Your task - In the entries below, count every line that has the string "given", and answer with that count alone.
(Extracted material)
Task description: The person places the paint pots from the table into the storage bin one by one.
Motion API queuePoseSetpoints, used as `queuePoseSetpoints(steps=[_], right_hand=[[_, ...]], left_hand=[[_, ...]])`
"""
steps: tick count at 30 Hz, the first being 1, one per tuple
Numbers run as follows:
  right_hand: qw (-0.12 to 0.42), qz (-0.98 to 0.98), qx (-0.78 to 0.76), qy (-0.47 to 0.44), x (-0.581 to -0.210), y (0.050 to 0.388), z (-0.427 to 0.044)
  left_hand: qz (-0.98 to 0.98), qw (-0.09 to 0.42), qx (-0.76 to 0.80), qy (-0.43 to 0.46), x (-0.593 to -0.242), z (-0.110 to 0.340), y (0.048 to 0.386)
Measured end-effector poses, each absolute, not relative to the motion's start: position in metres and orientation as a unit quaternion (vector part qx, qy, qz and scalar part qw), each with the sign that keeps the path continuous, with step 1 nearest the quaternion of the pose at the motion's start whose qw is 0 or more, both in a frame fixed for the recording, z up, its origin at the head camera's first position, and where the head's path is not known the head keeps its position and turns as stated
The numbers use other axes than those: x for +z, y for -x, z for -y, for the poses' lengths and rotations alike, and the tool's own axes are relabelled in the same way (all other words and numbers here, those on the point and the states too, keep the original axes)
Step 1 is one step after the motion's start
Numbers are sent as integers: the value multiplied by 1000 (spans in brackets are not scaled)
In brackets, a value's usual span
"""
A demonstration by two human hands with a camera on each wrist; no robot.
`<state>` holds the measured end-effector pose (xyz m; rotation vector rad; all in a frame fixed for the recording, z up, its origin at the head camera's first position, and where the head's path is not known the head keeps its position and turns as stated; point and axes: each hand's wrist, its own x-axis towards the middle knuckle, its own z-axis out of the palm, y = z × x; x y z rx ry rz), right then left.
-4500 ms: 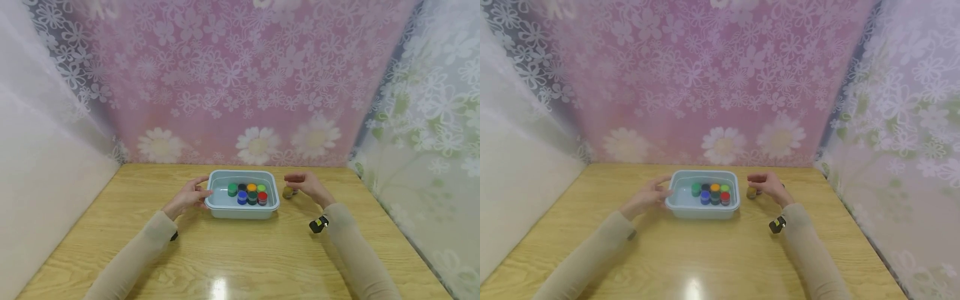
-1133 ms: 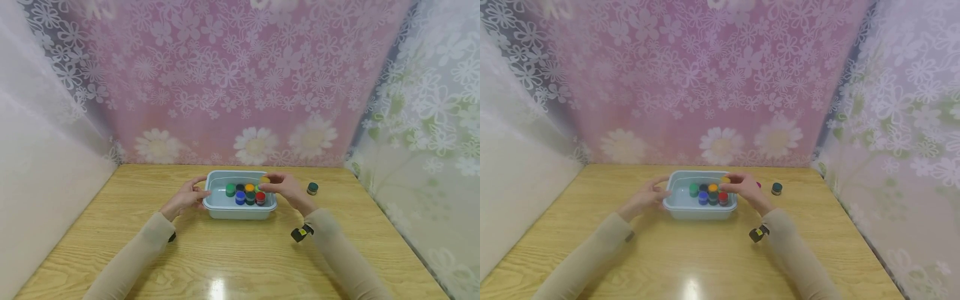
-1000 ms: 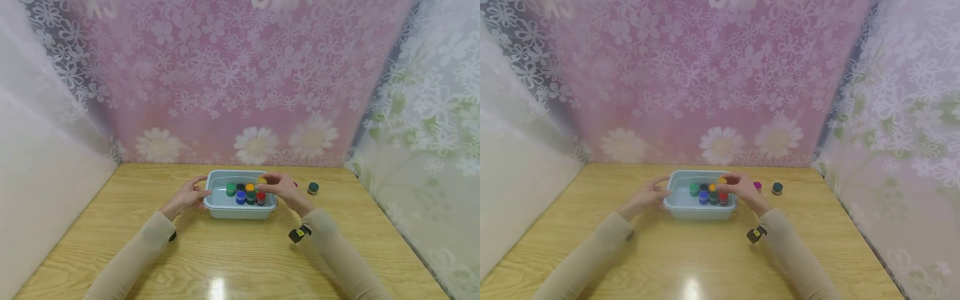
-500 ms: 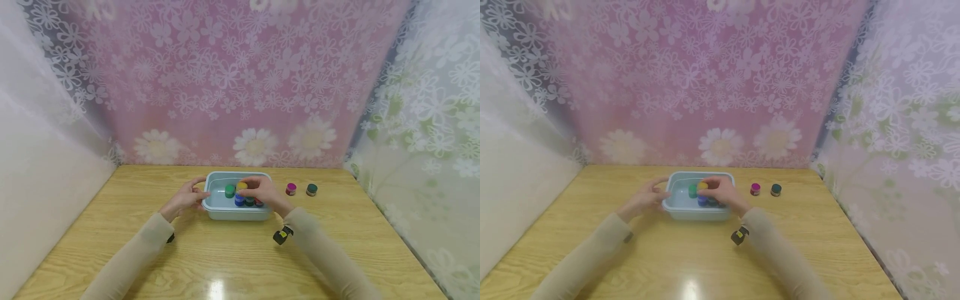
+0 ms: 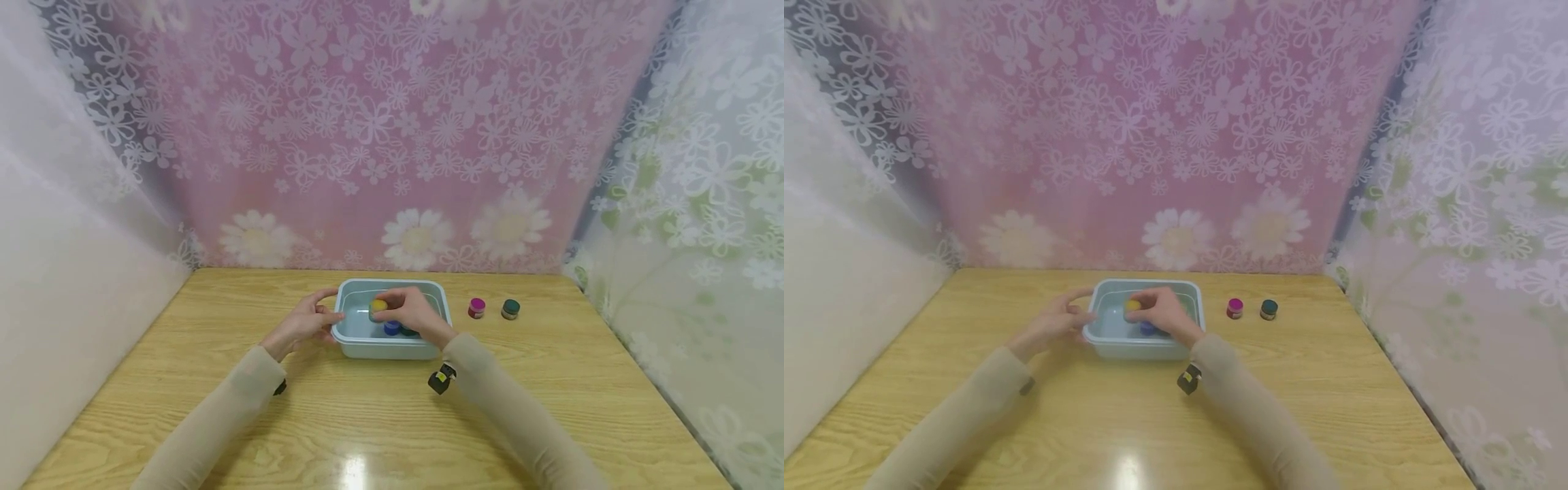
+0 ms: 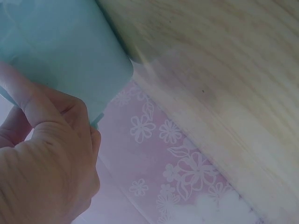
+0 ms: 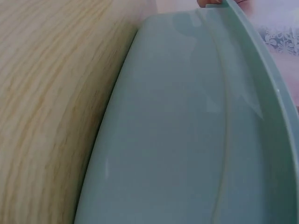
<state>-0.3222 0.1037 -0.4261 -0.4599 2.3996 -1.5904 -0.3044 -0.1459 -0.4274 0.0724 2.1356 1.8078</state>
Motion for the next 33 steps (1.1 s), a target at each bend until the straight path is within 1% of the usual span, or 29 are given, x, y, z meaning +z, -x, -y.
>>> queuePoseSetpoints(steps=[9, 18, 25, 33], right_hand=[[105, -850, -495, 145, -428, 331, -89], [102, -870, -454, 164, -429, 333, -90], [91, -888, -421, 162, -436, 335, -94], [68, -905, -385, 166, -437, 337, -89]], left_hand=[[-754, 170, 634, -34, -427, 147, 305], [-754, 169, 634, -28, -427, 148, 306], [-751, 176, 636, -38, -428, 146, 307], [-752, 170, 636, -32, -429, 147, 308]])
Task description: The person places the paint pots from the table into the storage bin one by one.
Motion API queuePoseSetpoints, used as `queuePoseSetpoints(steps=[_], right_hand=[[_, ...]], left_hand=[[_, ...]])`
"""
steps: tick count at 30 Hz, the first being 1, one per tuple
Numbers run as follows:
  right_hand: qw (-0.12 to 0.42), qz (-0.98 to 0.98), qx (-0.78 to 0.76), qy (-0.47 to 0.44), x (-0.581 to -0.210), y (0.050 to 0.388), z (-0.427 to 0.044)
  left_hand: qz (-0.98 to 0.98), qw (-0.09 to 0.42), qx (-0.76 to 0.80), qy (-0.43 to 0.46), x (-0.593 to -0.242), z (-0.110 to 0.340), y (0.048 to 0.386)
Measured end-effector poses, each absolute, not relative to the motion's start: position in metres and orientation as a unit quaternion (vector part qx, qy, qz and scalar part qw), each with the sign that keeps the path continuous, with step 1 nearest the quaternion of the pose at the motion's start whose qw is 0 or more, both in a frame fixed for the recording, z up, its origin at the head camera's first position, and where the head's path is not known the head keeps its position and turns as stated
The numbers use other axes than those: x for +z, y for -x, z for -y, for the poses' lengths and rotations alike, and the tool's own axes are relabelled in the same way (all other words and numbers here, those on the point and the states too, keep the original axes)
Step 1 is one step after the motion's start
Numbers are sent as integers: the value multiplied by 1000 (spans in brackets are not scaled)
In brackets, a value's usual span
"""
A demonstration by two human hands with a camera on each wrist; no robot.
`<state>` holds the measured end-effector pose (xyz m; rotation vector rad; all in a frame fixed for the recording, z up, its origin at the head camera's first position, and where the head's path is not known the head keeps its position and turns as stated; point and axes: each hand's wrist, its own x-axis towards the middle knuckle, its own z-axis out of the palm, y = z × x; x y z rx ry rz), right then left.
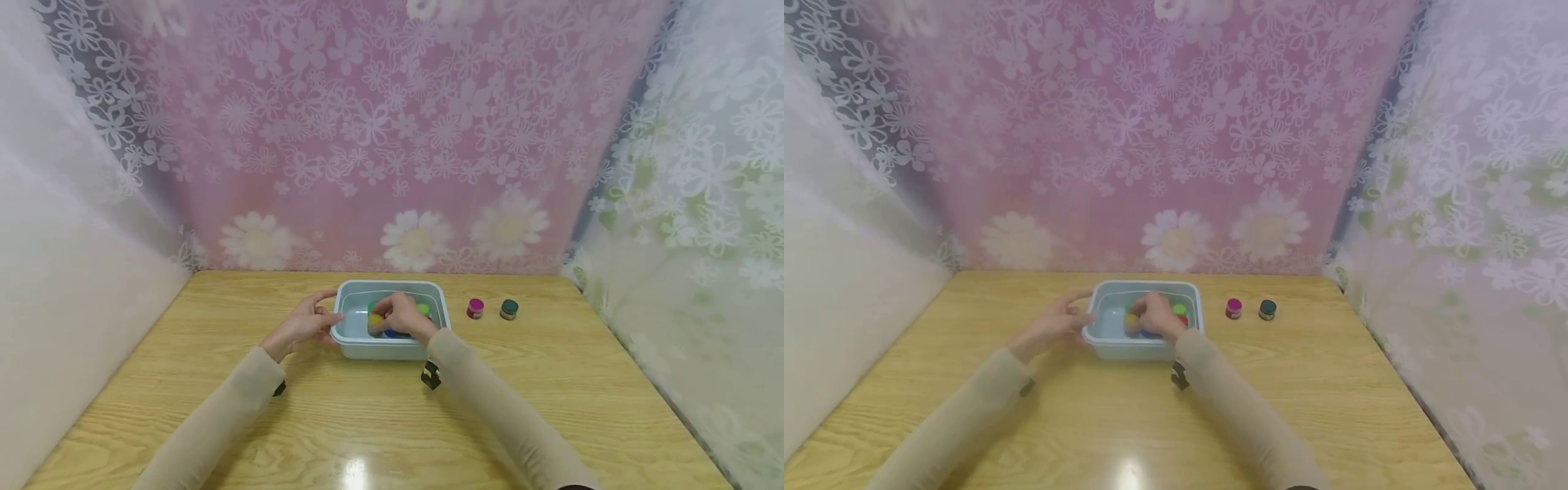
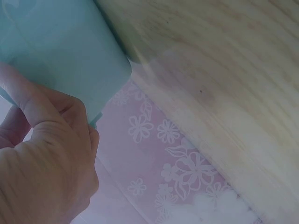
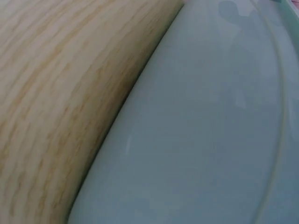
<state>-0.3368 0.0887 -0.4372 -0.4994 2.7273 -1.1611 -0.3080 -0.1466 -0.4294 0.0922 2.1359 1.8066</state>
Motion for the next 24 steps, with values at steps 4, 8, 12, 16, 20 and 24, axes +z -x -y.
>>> queuePoseSetpoints(steps=[4, 8, 12, 16, 20, 24], right_hand=[[67, -910, -375, 161, -436, 335, -87], [59, -914, -366, 168, -436, 335, -86], [57, -913, -369, 167, -435, 335, -87], [68, -903, -395, 156, -434, 333, -89], [76, -893, -415, 157, -432, 331, -93], [84, -879, -436, 175, -426, 329, -100]], left_hand=[[-752, 171, 635, -35, -432, 147, 309], [-751, 176, 636, -35, -433, 148, 309], [-752, 176, 635, -32, -430, 147, 308], [-753, 174, 634, -33, -427, 146, 306], [-753, 174, 633, -39, -427, 146, 304], [-753, 171, 634, -40, -429, 147, 306]])
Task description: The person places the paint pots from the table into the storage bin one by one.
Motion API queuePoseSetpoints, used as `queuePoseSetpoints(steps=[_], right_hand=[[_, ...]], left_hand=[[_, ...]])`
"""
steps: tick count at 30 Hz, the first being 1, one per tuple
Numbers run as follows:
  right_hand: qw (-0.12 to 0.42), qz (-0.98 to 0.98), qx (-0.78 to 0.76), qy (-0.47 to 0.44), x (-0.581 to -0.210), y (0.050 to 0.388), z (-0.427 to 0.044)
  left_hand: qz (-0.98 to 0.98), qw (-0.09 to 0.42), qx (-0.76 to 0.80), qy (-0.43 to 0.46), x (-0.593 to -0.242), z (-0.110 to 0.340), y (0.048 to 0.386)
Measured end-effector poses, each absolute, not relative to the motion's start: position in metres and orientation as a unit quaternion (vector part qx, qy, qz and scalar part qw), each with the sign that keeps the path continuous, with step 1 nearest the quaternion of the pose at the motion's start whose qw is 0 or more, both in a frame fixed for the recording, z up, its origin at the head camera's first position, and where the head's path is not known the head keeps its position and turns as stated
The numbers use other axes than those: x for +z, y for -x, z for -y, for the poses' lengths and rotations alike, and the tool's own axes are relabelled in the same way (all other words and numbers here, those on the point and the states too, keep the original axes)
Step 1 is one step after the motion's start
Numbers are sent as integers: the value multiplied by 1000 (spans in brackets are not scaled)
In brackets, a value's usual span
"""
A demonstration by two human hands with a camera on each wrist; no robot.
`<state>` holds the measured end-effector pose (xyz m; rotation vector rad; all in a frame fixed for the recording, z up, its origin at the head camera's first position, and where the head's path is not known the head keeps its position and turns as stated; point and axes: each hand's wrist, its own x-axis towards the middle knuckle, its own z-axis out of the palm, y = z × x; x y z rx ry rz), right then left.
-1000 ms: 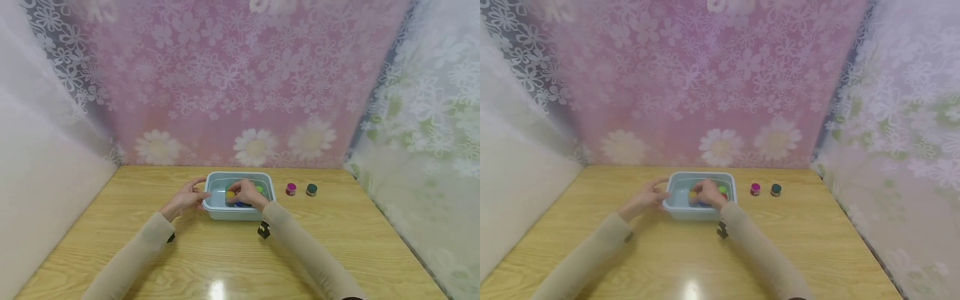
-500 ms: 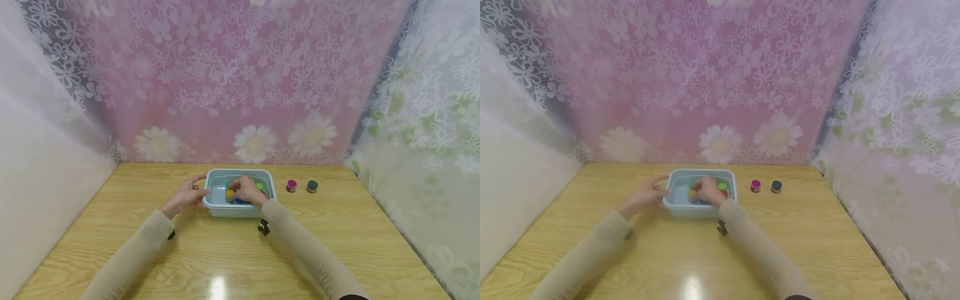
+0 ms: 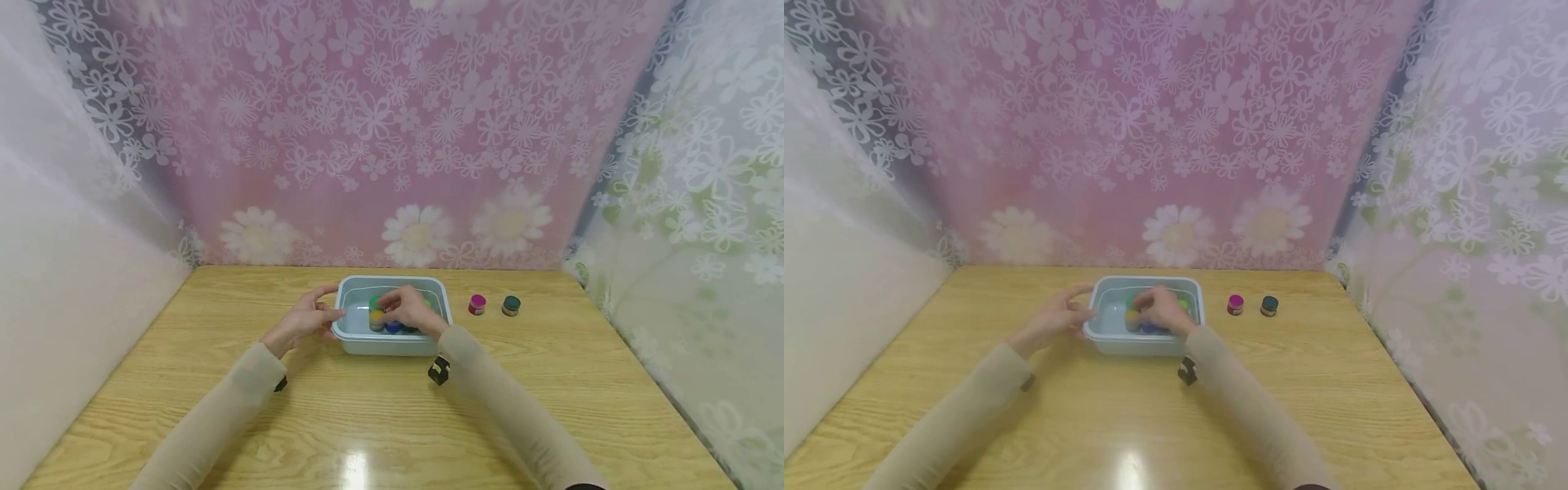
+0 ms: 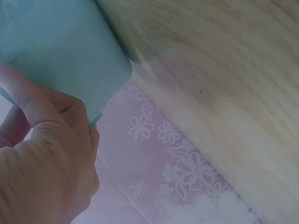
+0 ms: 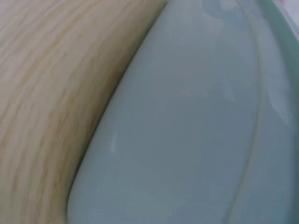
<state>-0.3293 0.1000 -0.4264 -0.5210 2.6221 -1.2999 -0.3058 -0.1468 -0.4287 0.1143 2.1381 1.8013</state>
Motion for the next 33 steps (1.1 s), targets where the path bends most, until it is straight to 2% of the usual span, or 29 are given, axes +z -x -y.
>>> queuePoseSetpoints(steps=[9, 18, 26, 33], right_hand=[[118, -863, -438, 221, -422, 334, -128], [115, -838, -473, 245, -416, 333, -149], [135, -812, -533, 196, -406, 327, -176], [124, -798, -562, 177, -408, 334, -198]], left_hand=[[-752, 170, 637, -29, -432, 147, 308], [-754, 173, 633, -27, -425, 146, 304], [-757, 173, 630, -26, -428, 144, 304], [-758, 166, 631, -23, -430, 146, 306]])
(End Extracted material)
Solved problem - 2